[Supplied information]

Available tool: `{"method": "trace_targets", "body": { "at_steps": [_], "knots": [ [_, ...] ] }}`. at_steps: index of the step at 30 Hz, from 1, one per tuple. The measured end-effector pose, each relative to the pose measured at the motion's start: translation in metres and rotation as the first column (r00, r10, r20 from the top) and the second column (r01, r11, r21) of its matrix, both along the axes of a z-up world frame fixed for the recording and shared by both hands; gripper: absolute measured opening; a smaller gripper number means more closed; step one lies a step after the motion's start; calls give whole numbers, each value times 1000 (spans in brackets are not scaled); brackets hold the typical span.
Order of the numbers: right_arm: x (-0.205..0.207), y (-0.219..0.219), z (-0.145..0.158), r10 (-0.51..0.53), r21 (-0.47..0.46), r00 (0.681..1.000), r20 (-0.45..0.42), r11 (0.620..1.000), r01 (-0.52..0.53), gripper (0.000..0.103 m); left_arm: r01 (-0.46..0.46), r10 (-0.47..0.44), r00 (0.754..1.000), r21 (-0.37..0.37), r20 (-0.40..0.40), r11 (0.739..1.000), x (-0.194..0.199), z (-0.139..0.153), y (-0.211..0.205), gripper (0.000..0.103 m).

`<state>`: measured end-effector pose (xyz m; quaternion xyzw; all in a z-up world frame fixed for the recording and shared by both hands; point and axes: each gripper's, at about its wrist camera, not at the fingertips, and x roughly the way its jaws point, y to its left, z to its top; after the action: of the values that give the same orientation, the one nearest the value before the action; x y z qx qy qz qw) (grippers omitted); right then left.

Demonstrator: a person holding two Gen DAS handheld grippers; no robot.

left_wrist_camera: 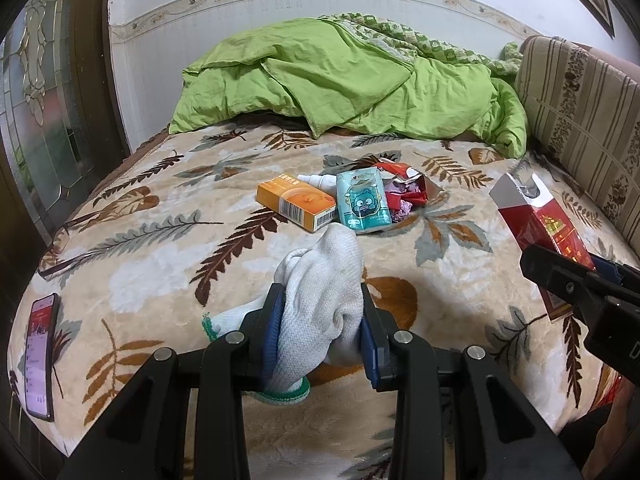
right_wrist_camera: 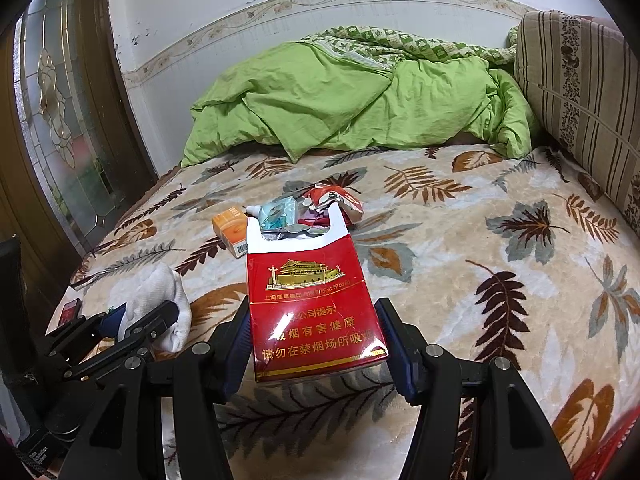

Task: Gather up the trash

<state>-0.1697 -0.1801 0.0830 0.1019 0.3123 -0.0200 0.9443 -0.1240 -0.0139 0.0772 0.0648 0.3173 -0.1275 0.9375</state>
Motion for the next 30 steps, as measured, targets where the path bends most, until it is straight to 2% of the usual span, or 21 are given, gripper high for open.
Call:
{"method": "trace_targets", "body": {
  "at_steps": [30],
  "knots": [
    [-2, -4, 2, -1, 19, 1000, 1, 1000, 1, 63, -1, 1, 1000, 2, -8, 1000, -1, -5, -1, 33]
  ]
}}
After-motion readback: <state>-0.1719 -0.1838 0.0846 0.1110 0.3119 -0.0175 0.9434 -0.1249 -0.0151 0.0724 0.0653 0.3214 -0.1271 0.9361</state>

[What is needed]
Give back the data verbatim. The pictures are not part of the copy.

[Result of the task]
Available tool: `{"method": "trace_targets", "body": { "at_steps": [_], "knots": [ [_, ...] ] }}`. at_steps: index of the step at 30 Hz, from 1, one per tuple. The measured end-effector pose, each relative to the pose measured at the motion's start: translation in metres and rotation as the first column (r00, r10, r20 from the top) and the second column (r01, r11, r21) of its matrix, both along the axes of a z-up world frame fixed for the recording and shared by both hands; gripper: absolute measured opening; a smaller gripper number means more closed; step one lies a step after the motion's start; calls give whole numbers, each value times 1000 (spans in brackets are not scaled); brackets hold the typical span.
Order of the numbers: right_arm: x (-0.205..0.207), y (-0.219..0.219), z (-0.145..0.158), r10 (-0.51..0.53), r21 (-0.47..0.46), r00 (0.681..1.000), r20 (-0.45..0.42), r11 (0.620..1.000), r01 (-0.52..0.53), gripper (0.000..0.103 m); left_arm: r01 (-0.46..0.46), r10 (-0.47..0.44), r00 (0.754..1.000), r21 (-0.37..0.37), r20 (-0.40..0.40), r11 (0.739..1.000), x (-0.194..0.199), z (-0.139..0.153), y (-0.211..0.205), gripper (0.000..0.103 m).

`<state>`: measured end-effector pose (xyz m; quaternion xyzw; all in a z-up world frame fixed for the recording and shared by both hands; point and axes: each gripper's, at about its wrist camera, not at the fingertips, and x roughly the way its jaws point, y to its left, z to its top; after the action: of the values that give the same orientation, the one nearest the value before the action; x y z qx qy qz qw) (grippers omitted); right then left.

Demonstrator: a person holding two Gen DAS handheld grippers; no robot.

left_wrist_camera: 
right_wrist_camera: 

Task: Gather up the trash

<state>-0.1697 -0.1801 0.0830 0.1019 0.3123 -0.0200 0.9443 -0.1240 -0.0139 0.0772 0.0648 0.3173 -0.1275 0.9375</state>
Motion for the next 30 steps, as measured, targets where the path bends most, until it is straight to 2% of the usual span, or 21 are given, gripper high for open.
Call:
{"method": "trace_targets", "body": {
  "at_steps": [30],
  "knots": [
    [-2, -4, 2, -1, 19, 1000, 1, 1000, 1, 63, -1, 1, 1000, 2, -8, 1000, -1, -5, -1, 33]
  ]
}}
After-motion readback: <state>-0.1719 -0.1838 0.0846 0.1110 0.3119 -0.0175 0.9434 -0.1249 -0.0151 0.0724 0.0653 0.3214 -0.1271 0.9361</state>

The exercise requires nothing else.